Directions for this task: In the data, find each line where the word "document" appears and list that line.

--- START ---

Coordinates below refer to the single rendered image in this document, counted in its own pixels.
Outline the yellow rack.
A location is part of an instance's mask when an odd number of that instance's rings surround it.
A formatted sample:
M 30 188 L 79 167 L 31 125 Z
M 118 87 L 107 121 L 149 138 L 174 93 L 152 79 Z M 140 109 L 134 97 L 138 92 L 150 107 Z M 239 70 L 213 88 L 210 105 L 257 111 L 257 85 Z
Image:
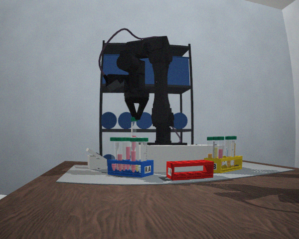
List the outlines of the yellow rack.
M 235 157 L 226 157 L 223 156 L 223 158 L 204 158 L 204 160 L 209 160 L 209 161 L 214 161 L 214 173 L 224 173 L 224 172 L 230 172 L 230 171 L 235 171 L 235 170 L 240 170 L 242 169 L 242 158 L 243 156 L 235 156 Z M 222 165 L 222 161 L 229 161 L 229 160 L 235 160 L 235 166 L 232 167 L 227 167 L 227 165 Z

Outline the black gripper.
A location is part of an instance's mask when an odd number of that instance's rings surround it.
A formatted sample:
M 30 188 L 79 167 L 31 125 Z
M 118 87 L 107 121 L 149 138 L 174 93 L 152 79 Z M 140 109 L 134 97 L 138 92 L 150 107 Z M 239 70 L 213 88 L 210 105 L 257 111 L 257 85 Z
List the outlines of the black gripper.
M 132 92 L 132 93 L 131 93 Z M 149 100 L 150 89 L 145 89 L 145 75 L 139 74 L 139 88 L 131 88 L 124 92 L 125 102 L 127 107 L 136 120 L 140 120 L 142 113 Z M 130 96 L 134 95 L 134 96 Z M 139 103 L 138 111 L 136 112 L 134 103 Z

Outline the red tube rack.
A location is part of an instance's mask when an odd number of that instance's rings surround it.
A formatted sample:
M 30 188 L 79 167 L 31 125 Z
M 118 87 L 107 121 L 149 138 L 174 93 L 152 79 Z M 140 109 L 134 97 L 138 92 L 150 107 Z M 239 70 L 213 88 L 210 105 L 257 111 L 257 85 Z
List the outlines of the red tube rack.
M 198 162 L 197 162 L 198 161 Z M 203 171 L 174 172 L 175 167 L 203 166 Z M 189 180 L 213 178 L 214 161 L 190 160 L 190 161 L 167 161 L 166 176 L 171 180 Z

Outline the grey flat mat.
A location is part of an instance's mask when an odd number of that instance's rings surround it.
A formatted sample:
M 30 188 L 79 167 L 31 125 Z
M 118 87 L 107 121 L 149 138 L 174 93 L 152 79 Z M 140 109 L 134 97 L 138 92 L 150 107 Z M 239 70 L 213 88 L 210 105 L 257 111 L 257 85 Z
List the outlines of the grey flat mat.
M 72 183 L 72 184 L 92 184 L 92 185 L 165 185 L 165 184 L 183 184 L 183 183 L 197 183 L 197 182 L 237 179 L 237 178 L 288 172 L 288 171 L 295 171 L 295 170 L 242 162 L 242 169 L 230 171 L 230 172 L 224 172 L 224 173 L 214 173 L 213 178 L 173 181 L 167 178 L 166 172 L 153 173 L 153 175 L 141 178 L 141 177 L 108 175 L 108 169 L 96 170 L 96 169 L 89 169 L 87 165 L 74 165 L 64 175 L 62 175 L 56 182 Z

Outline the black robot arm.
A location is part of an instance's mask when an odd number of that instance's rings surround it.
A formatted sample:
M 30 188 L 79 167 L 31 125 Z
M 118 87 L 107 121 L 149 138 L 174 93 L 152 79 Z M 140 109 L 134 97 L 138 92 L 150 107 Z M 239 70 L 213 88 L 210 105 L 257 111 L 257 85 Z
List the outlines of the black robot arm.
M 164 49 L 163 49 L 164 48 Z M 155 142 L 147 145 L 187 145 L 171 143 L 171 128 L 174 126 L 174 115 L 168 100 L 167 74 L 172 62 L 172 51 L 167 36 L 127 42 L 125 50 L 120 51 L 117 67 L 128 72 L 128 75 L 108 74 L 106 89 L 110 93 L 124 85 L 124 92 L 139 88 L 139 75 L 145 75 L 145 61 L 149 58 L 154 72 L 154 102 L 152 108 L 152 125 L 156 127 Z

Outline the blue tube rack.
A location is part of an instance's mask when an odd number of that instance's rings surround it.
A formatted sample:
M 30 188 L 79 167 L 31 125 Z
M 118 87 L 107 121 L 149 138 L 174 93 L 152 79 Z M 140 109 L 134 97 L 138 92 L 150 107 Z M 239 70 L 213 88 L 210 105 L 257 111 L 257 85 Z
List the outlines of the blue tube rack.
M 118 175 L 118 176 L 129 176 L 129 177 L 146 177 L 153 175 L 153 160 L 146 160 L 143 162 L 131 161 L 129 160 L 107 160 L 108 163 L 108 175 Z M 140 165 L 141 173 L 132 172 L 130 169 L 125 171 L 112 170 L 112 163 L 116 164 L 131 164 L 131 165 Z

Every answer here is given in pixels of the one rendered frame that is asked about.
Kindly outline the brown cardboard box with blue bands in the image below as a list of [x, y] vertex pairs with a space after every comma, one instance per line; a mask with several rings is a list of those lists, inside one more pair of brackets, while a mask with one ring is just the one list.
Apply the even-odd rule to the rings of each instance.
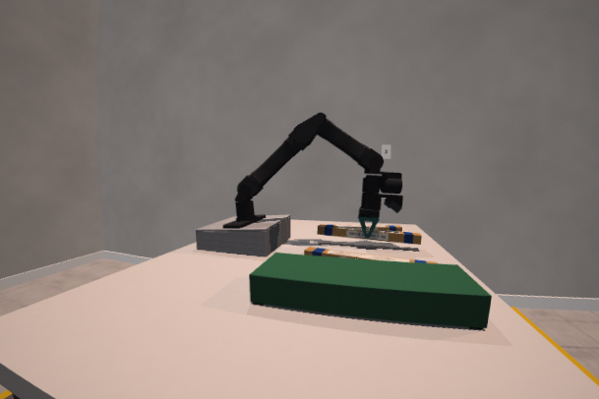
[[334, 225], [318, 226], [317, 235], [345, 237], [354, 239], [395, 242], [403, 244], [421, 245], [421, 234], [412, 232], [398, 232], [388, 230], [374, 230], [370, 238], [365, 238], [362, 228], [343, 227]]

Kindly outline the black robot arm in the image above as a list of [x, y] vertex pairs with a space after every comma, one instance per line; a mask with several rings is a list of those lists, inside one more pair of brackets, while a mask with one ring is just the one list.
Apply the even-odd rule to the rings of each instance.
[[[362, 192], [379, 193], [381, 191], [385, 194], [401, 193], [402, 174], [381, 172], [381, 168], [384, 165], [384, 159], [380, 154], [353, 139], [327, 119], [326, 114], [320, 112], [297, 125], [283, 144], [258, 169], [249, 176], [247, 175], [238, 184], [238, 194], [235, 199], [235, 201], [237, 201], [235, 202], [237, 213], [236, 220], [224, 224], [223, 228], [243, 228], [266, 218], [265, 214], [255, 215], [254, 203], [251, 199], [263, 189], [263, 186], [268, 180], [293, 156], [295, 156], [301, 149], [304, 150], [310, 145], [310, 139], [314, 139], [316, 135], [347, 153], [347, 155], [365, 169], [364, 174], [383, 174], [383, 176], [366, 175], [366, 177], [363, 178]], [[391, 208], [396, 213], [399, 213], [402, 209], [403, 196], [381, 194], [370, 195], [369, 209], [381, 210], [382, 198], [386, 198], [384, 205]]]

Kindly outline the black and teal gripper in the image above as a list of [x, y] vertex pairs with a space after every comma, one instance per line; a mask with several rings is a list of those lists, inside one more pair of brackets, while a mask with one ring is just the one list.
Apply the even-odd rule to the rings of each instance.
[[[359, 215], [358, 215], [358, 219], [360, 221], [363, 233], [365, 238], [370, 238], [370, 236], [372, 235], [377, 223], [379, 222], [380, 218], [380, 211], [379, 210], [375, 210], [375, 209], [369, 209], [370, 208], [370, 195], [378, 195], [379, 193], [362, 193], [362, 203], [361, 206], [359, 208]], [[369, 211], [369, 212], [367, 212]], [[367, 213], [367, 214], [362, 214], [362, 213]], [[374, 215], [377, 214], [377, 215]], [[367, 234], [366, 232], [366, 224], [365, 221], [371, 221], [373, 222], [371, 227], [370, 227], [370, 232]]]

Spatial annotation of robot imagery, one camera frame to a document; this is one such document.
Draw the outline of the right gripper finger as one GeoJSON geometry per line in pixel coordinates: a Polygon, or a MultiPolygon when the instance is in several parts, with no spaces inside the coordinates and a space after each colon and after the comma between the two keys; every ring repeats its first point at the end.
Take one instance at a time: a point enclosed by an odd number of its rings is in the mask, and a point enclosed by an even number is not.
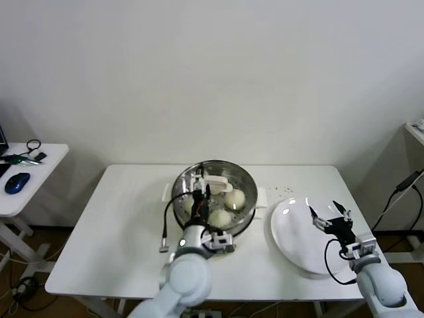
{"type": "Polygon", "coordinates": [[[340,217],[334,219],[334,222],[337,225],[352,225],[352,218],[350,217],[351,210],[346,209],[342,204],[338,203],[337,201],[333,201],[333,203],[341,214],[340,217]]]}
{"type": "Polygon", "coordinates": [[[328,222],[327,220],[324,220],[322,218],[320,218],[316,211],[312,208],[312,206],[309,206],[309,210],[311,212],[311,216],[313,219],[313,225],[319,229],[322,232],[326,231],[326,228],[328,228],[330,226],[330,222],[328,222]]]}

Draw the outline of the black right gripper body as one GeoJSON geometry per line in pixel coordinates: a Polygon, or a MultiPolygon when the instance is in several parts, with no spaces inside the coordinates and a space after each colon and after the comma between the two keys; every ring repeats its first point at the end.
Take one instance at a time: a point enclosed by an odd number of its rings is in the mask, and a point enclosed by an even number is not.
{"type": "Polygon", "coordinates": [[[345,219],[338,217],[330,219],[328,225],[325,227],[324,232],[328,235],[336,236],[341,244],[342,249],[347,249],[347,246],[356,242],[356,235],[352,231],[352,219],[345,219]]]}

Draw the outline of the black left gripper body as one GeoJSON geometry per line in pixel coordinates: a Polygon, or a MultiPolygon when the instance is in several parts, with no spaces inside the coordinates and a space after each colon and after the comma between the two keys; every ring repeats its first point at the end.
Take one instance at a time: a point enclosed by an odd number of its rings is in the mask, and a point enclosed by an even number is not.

--- END ---
--- START ---

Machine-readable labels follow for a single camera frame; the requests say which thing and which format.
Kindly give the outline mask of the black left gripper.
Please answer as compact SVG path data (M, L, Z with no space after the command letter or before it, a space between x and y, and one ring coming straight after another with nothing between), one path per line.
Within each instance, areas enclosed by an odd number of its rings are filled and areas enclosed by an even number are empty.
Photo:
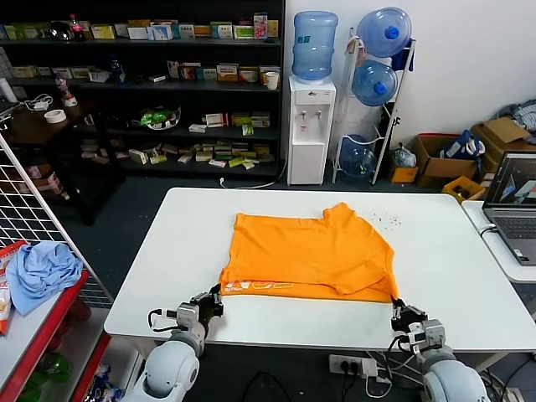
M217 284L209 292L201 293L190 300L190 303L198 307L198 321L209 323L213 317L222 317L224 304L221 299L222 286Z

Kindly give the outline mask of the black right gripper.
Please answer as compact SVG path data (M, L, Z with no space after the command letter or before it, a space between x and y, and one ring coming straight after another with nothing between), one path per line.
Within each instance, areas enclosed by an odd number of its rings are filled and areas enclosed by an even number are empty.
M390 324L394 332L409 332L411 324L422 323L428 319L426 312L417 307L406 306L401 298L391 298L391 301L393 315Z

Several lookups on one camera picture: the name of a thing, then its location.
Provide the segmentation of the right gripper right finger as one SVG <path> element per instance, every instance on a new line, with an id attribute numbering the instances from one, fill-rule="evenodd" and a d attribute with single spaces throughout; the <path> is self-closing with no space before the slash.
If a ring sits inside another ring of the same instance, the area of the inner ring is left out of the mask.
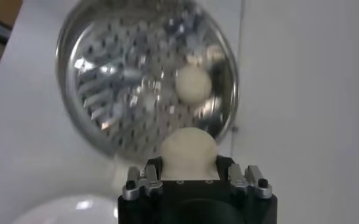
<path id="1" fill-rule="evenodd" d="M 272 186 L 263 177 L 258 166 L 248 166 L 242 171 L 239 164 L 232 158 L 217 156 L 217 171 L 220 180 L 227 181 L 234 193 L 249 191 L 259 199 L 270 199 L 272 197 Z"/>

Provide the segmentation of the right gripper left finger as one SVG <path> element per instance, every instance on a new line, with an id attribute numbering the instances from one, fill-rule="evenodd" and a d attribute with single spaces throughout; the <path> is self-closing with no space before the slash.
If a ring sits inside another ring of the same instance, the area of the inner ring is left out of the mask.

--- END ---
--- START ---

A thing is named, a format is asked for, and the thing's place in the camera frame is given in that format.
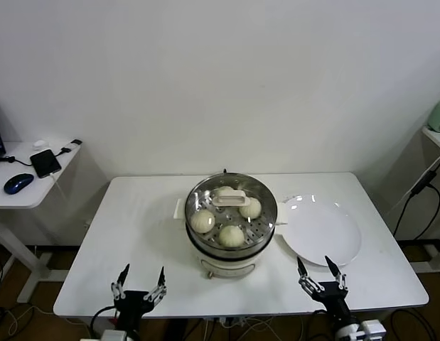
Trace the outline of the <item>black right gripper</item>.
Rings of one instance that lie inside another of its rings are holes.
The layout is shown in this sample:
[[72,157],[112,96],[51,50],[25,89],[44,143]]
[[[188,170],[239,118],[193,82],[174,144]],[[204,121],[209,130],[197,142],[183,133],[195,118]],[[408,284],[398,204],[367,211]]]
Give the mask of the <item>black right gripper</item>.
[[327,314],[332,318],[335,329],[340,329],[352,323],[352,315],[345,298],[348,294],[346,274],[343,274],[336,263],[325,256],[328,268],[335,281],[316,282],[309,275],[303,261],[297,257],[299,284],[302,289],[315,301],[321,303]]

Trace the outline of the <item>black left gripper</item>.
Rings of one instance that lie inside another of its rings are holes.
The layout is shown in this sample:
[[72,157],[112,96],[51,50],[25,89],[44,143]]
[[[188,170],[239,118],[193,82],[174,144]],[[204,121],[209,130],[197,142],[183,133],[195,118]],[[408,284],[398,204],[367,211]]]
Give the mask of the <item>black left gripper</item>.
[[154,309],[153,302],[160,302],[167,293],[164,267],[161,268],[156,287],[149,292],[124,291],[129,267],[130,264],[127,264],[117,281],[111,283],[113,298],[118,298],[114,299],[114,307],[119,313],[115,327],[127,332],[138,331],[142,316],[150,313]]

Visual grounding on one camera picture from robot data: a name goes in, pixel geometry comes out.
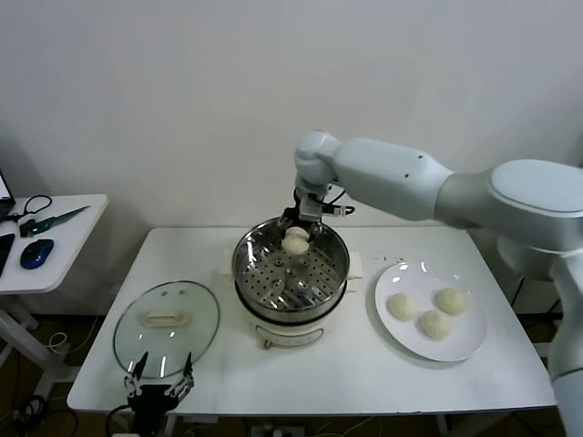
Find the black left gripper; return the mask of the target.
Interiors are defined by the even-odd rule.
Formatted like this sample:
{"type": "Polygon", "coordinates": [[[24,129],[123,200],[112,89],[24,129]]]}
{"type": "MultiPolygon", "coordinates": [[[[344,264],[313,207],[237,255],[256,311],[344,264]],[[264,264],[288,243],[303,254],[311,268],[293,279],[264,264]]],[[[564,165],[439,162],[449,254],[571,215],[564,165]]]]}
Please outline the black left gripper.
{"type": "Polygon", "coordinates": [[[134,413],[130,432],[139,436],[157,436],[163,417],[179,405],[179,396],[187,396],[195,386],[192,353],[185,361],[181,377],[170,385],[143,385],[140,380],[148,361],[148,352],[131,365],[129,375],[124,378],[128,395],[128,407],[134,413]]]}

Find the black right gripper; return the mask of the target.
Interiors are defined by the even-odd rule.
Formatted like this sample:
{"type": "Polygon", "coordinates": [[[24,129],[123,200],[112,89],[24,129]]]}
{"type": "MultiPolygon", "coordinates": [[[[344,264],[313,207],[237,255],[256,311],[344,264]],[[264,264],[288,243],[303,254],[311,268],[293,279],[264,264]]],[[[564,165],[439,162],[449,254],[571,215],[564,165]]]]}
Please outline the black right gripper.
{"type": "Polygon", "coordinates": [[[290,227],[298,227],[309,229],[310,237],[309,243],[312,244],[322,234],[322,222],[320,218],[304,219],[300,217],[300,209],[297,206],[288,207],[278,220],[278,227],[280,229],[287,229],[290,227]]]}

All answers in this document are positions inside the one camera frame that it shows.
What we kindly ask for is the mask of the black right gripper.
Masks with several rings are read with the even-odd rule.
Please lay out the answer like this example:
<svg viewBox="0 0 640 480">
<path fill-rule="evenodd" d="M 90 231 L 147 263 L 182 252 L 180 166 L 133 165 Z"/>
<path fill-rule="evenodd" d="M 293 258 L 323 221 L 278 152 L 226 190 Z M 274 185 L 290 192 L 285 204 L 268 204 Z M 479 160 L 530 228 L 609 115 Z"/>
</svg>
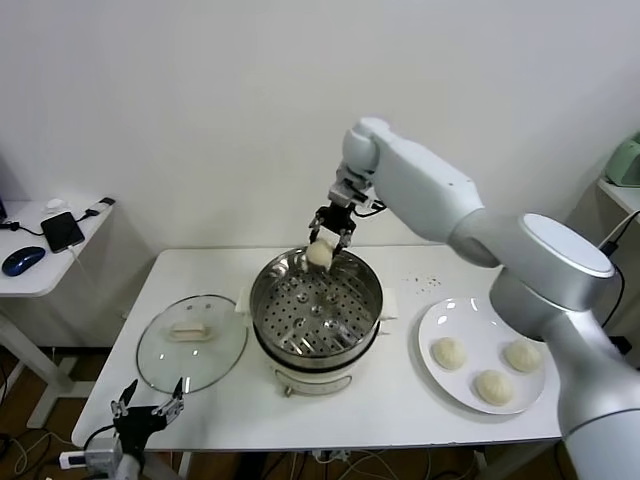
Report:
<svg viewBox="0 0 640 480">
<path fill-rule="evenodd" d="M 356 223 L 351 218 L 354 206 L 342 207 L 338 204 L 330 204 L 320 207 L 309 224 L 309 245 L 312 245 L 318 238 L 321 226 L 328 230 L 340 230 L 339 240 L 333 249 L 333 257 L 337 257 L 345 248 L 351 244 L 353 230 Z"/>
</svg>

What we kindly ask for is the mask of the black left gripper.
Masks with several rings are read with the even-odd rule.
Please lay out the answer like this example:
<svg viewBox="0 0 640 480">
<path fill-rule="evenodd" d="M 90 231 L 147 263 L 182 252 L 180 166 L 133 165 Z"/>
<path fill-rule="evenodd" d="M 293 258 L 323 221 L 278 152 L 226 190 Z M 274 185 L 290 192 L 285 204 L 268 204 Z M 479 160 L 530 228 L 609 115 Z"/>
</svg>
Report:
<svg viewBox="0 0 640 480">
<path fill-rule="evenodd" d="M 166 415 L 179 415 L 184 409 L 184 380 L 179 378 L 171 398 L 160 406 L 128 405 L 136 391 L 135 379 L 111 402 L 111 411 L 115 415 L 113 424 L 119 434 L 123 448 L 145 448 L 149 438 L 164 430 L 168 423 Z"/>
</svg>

--- END ---

Answer box:
Coordinates below refer to the single rendered image in this document, counted in its own pixels.
Spatial annotation of robot imagery, one camera frame to a document; this is one such document.
All answers in this document are positions inside the one camera frame that it shows.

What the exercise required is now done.